Records for the task ->
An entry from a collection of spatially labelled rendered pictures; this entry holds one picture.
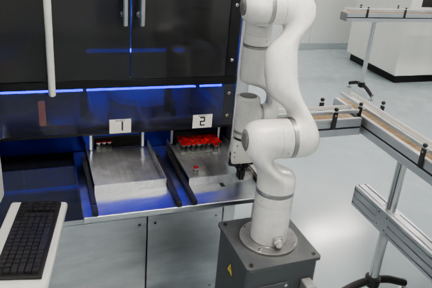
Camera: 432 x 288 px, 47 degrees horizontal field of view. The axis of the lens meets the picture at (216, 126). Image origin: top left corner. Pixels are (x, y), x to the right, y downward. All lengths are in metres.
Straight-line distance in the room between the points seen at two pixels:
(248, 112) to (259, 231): 0.42
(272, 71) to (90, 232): 1.15
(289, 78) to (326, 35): 6.31
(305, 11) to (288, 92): 0.24
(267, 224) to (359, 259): 1.65
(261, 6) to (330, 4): 6.22
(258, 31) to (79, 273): 1.34
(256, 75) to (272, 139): 0.34
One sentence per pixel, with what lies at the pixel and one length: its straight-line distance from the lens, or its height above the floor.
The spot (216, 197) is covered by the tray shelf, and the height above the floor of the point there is 0.88.
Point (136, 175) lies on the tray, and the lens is 1.95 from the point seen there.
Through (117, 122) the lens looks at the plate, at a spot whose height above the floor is 1.04.
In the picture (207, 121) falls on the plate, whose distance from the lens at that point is 2.10.
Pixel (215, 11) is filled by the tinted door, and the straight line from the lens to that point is 1.97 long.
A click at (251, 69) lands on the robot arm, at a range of 1.70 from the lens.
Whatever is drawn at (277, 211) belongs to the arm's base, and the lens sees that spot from 1.57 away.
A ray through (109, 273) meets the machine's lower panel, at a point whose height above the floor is 0.30.
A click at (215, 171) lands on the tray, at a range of 2.00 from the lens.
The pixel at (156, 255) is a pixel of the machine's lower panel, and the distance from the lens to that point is 2.39.
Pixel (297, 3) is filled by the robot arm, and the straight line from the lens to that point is 1.51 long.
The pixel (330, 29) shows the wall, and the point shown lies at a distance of 7.78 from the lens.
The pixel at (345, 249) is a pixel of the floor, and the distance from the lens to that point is 3.23.
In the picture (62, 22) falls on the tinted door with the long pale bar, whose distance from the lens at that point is 1.87.
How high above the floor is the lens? 1.84
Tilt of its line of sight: 24 degrees down
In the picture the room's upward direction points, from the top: 5 degrees clockwise

What you have to do ->
Search the entries above for the string "tinted", and report each line where it occurs.

Exercise result ->
Pixel (215, 11) is filled by the tinted door, and the straight line from the lens to that point is 1.97 long.
In the picture (62, 22) falls on the tinted door with the long pale bar, whose distance from the lens at that point is 1.87.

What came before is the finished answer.